→ **Task statement**
Reproduce exactly, from the data that follows, the line with "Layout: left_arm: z", the line with "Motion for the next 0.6", and every line that lies between them.
◆ ◆ ◆ ◆
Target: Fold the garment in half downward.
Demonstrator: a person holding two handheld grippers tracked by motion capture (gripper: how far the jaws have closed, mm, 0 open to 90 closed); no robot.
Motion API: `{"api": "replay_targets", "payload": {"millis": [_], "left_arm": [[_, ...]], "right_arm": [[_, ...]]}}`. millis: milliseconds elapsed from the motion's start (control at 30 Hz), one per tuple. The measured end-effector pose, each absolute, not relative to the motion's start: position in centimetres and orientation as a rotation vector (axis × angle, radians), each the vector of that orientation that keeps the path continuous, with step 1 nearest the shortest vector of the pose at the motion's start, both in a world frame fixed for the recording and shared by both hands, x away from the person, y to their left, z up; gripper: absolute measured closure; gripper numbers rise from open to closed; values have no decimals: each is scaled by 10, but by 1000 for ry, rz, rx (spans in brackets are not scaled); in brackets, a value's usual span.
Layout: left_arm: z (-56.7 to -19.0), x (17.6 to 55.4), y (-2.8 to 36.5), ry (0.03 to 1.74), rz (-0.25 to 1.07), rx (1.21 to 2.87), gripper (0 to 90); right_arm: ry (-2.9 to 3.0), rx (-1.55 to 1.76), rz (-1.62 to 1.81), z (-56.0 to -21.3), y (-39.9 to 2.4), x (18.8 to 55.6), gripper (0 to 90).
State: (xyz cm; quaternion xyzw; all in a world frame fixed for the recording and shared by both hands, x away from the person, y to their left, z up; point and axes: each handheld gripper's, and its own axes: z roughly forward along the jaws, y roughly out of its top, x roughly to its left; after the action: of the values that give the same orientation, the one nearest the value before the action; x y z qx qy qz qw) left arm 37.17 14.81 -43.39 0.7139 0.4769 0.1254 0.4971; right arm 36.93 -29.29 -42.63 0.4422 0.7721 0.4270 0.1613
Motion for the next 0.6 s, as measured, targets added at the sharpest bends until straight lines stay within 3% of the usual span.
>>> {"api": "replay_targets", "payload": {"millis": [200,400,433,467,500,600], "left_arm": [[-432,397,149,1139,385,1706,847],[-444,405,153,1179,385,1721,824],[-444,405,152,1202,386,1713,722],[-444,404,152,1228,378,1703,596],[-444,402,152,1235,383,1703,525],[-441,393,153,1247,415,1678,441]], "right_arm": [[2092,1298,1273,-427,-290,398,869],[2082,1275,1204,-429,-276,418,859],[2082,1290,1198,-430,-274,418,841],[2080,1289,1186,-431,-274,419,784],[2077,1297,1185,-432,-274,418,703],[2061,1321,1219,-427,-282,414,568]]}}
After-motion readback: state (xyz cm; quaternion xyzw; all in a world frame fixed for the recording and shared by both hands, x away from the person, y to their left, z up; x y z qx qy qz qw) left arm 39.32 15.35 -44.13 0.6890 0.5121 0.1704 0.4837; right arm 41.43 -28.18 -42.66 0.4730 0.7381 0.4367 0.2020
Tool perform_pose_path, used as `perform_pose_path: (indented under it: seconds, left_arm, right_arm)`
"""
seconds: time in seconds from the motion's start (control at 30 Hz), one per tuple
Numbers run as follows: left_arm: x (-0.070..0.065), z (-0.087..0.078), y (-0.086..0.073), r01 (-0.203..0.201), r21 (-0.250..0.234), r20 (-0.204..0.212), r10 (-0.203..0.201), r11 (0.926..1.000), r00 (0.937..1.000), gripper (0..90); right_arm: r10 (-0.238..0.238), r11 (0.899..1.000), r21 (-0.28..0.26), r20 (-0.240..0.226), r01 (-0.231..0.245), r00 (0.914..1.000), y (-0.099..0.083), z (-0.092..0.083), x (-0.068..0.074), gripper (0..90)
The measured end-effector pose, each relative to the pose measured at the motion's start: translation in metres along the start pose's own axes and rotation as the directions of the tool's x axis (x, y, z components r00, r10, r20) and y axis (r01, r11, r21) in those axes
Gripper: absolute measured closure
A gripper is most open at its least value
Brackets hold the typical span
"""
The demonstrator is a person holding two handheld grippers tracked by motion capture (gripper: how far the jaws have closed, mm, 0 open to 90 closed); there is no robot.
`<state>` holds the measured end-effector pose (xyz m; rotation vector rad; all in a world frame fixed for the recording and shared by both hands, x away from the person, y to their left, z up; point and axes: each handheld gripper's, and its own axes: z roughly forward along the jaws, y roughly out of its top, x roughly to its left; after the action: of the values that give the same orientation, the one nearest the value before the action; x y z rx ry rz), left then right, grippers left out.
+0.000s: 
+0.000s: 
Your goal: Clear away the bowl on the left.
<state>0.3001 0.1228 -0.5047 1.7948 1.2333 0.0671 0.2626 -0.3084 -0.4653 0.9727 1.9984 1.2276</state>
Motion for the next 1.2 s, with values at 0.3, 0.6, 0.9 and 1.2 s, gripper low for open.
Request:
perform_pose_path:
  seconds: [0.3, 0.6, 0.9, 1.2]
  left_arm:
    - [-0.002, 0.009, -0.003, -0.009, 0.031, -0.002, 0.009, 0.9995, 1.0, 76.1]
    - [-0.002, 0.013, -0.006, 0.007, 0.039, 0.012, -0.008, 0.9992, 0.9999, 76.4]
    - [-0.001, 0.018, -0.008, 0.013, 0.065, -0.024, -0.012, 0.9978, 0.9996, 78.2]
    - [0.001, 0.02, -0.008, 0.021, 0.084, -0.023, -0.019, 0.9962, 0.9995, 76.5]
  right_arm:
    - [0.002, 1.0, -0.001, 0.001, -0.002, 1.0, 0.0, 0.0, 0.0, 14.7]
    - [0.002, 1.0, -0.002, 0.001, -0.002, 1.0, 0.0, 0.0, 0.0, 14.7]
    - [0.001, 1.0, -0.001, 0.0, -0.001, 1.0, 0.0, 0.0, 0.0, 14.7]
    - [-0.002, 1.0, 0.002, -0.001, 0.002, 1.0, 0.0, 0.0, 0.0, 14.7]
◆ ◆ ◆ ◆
→ **Written solution**
Layout: left_arm: z (-56.7 to -19.0), x (17.6 to 55.4), y (-2.8 to 36.5), ry (0.03 to 1.74), rz (-0.25 to 1.07), rx (1.21 to 2.87), gripper (0 to 90); right_arm: ry (-2.9 to 3.0), rx (-1.55 to 1.76), rz (-1.62 to 1.81), z (-56.0 to -21.3), y (-39.9 to 2.4), x (18.8 to 55.6), gripper (0 to 90).
State: (xyz cm; quaternion xyzw; all in a world frame fixed for the recording and shared by both hands, x away from the person, y to their left, z up; point and axes: each handheld gripper's, and its own axes: z roughly forward along the jaws, y roughly out of its top, x roughly to its left; after the action: of the values that give the same orientation, the one nearest the value before the action; x y z qx qy qz qw) left arm 37.17 14.81 -43.39 0.7139 0.4769 0.1254 0.4971; right arm 36.93 -29.29 -42.63 0.4422 0.7721 0.4270 0.1613
Motion for the next 0.6 s, as measured, targets added at the sharpest bends until straight lines stay within 3% of the usual span.

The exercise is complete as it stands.